* [What is expected]:
Could you filter the material and copy every line where the word "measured" occurs?

* [Information supplied]:
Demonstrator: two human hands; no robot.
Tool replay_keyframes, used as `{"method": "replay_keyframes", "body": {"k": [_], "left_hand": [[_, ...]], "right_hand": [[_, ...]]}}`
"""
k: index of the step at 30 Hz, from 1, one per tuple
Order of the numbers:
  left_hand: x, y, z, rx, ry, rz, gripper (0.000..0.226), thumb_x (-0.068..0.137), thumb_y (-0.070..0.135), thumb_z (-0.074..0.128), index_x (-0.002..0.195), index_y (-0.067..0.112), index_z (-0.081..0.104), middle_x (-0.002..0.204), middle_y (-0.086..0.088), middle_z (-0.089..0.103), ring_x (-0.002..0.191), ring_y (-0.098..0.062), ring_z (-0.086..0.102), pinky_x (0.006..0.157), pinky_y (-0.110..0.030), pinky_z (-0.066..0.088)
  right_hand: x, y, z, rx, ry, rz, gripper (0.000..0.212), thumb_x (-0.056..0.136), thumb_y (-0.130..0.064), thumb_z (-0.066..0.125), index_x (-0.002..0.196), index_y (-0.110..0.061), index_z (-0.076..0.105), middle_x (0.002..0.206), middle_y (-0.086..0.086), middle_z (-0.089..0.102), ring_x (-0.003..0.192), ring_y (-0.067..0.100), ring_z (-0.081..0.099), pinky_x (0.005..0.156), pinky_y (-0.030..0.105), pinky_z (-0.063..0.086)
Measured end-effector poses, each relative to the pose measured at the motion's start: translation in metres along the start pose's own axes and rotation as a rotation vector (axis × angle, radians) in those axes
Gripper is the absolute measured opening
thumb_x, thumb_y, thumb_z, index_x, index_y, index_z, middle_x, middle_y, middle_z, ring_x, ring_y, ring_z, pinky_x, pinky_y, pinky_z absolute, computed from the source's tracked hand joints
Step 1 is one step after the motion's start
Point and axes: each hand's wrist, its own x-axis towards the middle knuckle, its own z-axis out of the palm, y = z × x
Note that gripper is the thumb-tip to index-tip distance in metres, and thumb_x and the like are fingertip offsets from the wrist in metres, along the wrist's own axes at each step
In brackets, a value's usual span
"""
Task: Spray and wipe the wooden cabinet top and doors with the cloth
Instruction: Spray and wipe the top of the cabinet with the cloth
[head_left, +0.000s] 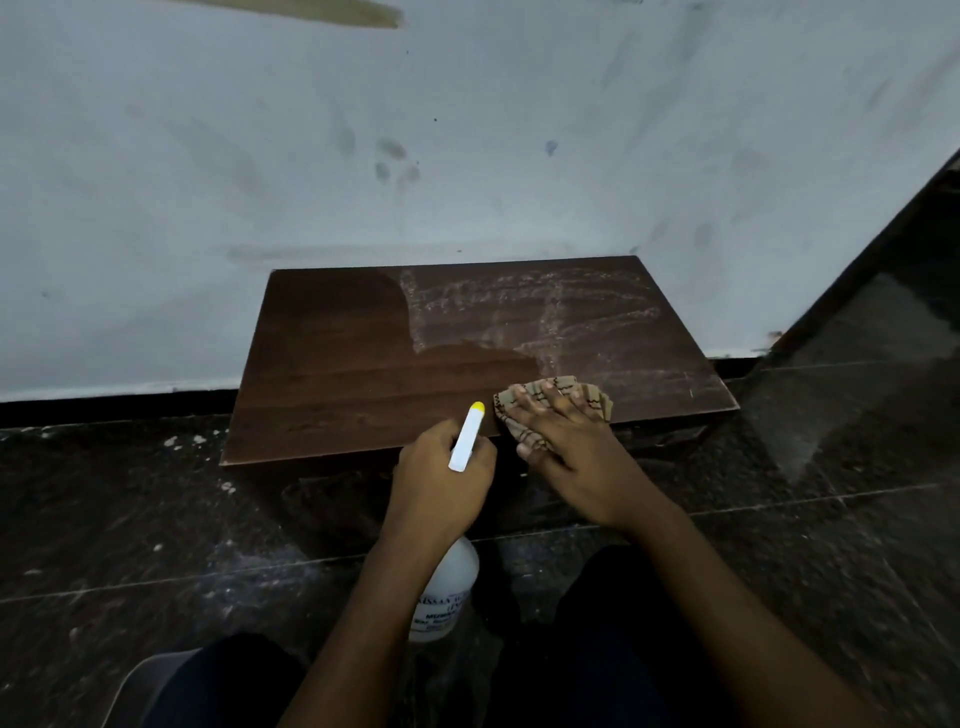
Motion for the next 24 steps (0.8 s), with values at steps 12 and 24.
{"method": "replay_keyframes", "body": {"k": [12, 24], "left_hand": [[0.015, 0.018, 0.055, 0.106, -0.152, 0.046, 0.033, 0.095, 0.021, 0.061, 0.069, 0.012, 0.044, 0.062, 0.001, 0.051, 0.055, -0.018, 0.044, 0.052, -0.031, 0.034], [0.011, 0.021, 0.06, 0.023, -0.144, 0.04, 0.033, 0.09, 0.028, 0.06, 0.068, 0.017, 0.038, 0.06, 0.003, 0.047, 0.054, -0.02, 0.041, 0.056, -0.034, 0.037]], "right_hand": [[-0.043, 0.014, -0.047, 1.474, 0.958, 0.432, 0.056, 0.1, -0.045, 0.051, 0.146, -0.012, 0.051, 0.143, 0.016, 0.06, 0.133, 0.038, 0.055, 0.107, 0.064, 0.045], [0.02, 0.078, -0.043, -0.285, -0.036, 0.542, 0.065, 0.105, -0.057, 0.022, 0.164, -0.029, 0.013, 0.172, 0.005, 0.003, 0.158, 0.034, -0.004, 0.125, 0.053, -0.007]]}}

* [Exercise output]:
Measured end-effector poses, each relative to the pose measured at the motion's start: translation in metres along the start pose's own axes and rotation as a rotation vector (axis × angle, radians) in those axes
Gripper is the absolute measured opening

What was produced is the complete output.